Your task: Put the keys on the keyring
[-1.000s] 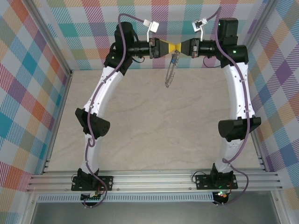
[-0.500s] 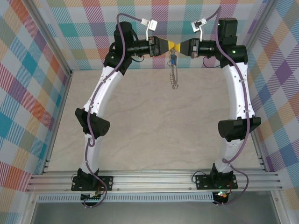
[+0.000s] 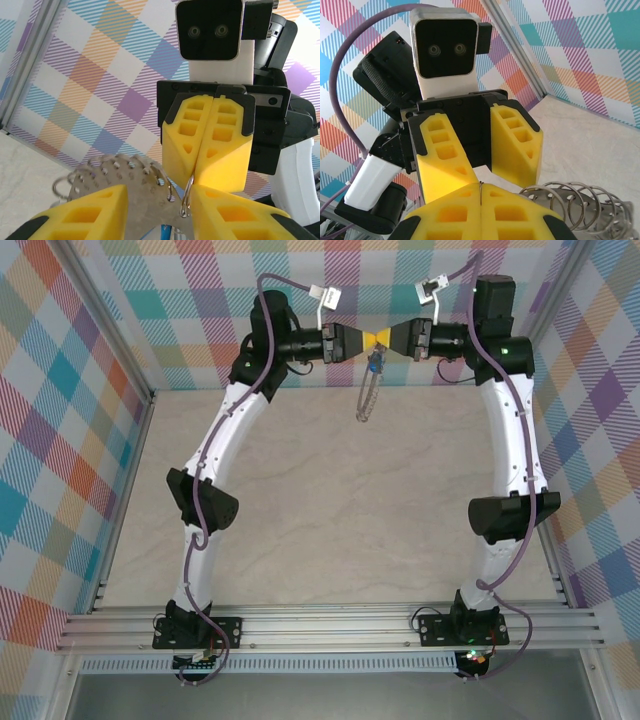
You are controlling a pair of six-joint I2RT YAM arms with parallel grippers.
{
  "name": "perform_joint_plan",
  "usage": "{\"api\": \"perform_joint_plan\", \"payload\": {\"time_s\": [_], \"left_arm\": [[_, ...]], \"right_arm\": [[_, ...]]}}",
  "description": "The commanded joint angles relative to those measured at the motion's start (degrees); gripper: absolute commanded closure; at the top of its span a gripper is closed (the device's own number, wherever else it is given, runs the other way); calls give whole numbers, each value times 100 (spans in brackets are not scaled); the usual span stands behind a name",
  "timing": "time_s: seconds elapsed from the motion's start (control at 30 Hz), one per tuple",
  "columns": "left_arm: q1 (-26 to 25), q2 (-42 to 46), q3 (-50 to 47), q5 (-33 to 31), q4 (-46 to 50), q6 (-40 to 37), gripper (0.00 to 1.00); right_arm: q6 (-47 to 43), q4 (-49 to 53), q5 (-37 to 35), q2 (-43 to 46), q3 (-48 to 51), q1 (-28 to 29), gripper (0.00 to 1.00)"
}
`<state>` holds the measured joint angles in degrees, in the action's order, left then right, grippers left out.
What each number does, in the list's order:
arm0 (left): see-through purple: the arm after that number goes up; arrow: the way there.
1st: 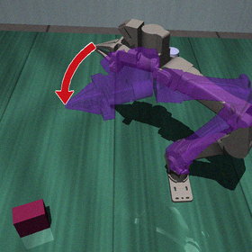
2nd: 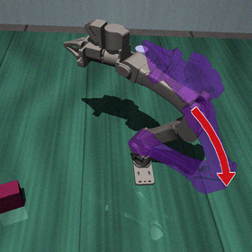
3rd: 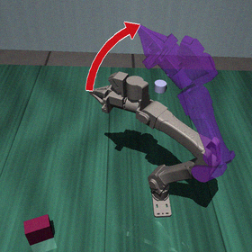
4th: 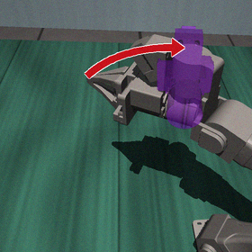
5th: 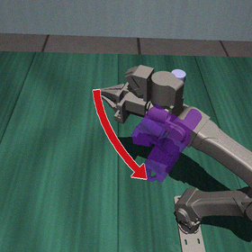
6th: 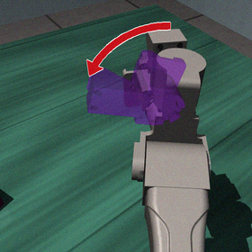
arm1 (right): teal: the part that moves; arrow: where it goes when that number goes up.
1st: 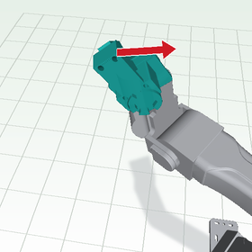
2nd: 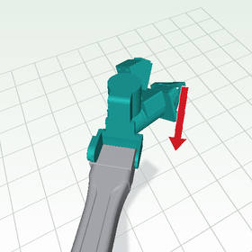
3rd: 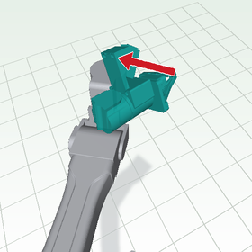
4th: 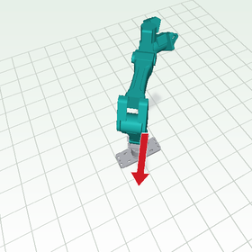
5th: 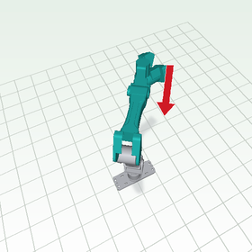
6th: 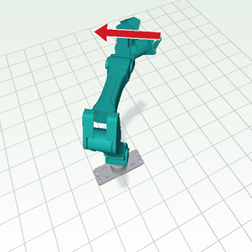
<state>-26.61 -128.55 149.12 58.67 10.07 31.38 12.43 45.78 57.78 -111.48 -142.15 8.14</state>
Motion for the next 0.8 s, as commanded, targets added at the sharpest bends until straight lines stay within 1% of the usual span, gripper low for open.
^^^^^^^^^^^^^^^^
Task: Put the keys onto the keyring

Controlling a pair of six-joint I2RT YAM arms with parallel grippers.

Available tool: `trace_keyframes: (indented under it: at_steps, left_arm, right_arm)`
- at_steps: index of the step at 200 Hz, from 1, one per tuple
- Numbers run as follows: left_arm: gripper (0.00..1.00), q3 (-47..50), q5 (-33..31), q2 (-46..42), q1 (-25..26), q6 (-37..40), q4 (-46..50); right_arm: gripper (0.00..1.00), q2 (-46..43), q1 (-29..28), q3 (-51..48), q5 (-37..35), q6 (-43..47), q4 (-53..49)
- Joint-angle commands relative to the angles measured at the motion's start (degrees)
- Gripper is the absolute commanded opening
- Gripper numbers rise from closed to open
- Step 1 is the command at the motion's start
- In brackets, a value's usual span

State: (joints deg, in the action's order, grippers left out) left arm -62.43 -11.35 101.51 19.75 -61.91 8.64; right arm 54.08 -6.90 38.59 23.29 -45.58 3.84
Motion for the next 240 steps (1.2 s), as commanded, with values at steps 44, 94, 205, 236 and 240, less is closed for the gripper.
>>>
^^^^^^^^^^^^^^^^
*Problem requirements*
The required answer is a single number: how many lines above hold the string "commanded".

*Response to this exercise*
4